Christian Green was fleeing two Chicago cops on a sunny Fourth of July afternoon back in 2013 when, according to one of the officers, the 17-year-old ran into a vacant lot, raised a gun and pointed it at police.
Within seconds, Green would be fatally shot by Officer Robert Gonzalez.
Both officers testified Thursday morning in the trial of a wrongful-death lawsuit brought by Green’s mother.
But a more high-profile witness is slated for later Thursday: Chicago Police Supt. Eddie Johnson. He was not superintendent at time, but he was the highest ranking officer on the scene in the aftermath of the shooting and served as the acting street deputy who signed off on police reports.
Thursday morning, Officer George Hernandez testified that he’d just steered his unmarked Chevy Tahoe over a curb and into the vacant lot in the Washington Park neighborhood when Green partially turned as he was running full speed and pointed a gun at officers.
Hernandez said he heard his partner, Robert Gonzalez, yell “Drop the gun! Drop the gun!” before Gonzalez opened fire through the front passenger side window.
Gonzalez fired 11 shots from a range of about 15 or 20 feet, Hernandez testified in the Daley Center courtroom in the Loop.
Initial police reports indicated Green had been shot in chest. But an autopsy revealed that he’d been shot in the back.

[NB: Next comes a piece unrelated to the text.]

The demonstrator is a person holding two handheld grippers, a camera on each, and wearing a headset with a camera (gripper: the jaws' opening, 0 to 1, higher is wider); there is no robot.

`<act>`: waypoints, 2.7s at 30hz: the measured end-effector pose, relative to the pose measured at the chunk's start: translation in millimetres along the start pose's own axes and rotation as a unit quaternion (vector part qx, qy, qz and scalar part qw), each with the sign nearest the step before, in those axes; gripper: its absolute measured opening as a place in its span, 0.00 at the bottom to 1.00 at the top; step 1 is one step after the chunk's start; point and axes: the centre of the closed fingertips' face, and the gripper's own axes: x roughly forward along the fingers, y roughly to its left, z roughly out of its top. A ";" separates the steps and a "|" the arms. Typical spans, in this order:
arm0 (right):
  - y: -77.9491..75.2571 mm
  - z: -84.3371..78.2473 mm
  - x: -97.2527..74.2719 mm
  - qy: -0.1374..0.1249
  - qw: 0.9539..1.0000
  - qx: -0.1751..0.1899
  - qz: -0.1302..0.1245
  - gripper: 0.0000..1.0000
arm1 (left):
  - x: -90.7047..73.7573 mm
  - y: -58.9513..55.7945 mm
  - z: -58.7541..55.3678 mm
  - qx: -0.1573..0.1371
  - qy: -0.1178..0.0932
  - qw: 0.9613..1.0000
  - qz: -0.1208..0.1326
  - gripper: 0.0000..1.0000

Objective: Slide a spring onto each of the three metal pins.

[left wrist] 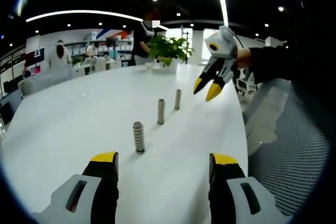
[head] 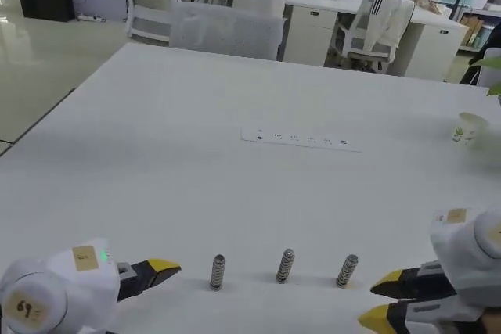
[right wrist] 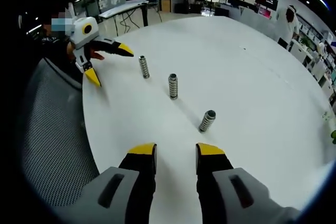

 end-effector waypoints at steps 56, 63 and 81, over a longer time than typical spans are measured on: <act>-0.1 1.7 5.2 -0.133 0.991 0.008 0.000 0.99 | 3.8 2.5 -4.7 -0.020 0.001 1.000 0.012 0.78; -0.4 1.0 5.3 -0.133 0.991 0.009 -0.001 0.99 | 4.3 2.7 -3.7 -0.021 -0.002 1.000 0.012 0.79; 1.0 0.8 4.8 -0.133 0.991 0.012 -0.002 0.99 | 4.9 2.6 -1.2 -0.021 -0.007 1.000 0.011 0.80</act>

Hernandez said Thursday that after he exited his vehicle in the moments after the shooting, he saw that Green had dropped his gun. The teen reached for it but stumbled and was unable to grab it as his momentum carried him forward about 20 or 30 feet before collapsing, Hernandez said.

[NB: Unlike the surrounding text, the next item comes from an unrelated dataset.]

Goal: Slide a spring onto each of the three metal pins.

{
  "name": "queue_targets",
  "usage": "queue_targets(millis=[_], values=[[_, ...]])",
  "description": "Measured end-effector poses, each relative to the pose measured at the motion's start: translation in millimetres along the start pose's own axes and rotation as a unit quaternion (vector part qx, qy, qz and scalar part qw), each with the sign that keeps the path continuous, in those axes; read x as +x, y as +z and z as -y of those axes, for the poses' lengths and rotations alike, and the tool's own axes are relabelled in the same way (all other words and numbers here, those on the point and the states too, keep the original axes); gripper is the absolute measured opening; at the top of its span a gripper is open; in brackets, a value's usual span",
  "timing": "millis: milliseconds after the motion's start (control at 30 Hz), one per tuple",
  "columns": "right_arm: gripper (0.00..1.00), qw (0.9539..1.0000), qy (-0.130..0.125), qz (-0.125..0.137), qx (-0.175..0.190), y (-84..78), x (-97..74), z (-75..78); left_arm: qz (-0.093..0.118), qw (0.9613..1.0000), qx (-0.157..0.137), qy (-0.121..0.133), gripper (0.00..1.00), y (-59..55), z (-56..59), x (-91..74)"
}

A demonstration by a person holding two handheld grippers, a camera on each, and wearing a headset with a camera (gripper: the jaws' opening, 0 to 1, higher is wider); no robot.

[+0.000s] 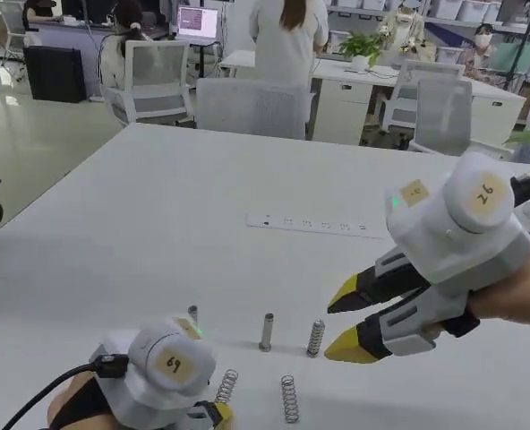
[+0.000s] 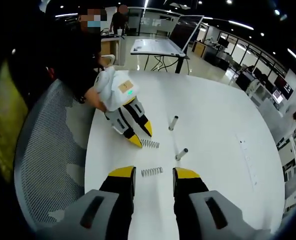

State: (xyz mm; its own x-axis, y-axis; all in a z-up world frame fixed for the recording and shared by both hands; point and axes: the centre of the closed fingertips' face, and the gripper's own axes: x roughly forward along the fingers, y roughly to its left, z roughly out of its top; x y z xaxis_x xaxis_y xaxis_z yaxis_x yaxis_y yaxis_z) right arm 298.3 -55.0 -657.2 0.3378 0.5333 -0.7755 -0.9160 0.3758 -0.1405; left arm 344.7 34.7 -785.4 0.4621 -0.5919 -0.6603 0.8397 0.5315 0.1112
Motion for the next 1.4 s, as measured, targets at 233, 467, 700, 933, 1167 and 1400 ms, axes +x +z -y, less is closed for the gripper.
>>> queue_targets(millis=[233,467,700,933,1167,1400], values=[[0.27,1.0,0.002,-0.001,-0.002,0.9,1.4,-0.5,-0.002,0.9997,-0.022,0.009,0.09,-4.3,-9.8,0.8],[0.27,1.0,0.005,-0.003,-0.003,0.7,2.8,-0.7,0.001,0.9995,-0.031,0.003,0.03,-4.4,-8.7,1.2],[0.27,0.9999,0.01,0.0,-0.006,5.0,6.5,-4.2,-0.004,0.9989,-0.045,-0.008,0.02,-6.1,-7.4,-0.5],[0.27,0.9998,0.015,0.003,-0.009,8.9,9.3,-6.8,0.011,0.998,-0.057,-0.022,0.02,9.5,-4.3,-12.7],[0.27,0.9997,0.018,0.006,-0.015,14.5,11.0,-7.7,0.041,0.9971,-0.053,-0.038,0.01,31.3,0.3,-43.3],[0.26,0.9992,0.03,0.016,-0.021,24.5,13.8,-13.2,0.082,0.9942,-0.04,-0.056,0.01,49.7,10.0,-80.0]])
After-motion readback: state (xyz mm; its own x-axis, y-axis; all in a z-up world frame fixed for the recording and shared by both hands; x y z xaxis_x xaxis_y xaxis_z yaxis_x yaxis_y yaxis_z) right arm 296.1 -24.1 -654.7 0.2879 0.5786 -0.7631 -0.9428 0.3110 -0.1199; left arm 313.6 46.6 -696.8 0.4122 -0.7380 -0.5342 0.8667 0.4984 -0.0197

Attorney Victor Henderson — who’s suing the city and Gonzalez for unspecified damages on behalf of Green’s mother — has said the gun was found 75 feet from Green’s body.
Henderson acknowledges that Green was running with a gun — surveillance video captured from a nearby business shows as much — but contends the teen was not armed and was running away at the time of the shooting.
Hernandez said that after the shooting he met with detectives and Johnson for a “walk through,” a police term in which the officers involved in the shooting provide a detailed account of “what exactly transpired.”
The Independent Police Review Authority, which investigates police shootings, determined the officers involved acted within departmental guidelines.
Cook County Judge Judge Elizabeth Budzinski — during a brief hearing prior to the trial — ruled that the video will be allowed to be released to the public.
It shows Green trying to toss the gun in a garbage can, but it bounces off the rim of the can and out, at which point he stops and picks it back up.
The video was not initially released because Green was a minor.
The Cook Country Medical Examiner Dr. Ponni Arunkumar is scheduled to testify Thursday afternoon after Johnson.
Officer Gonzalez is slated to testify Friday morning.
The trial, which began Tuesday, is expected to last at least another eight days.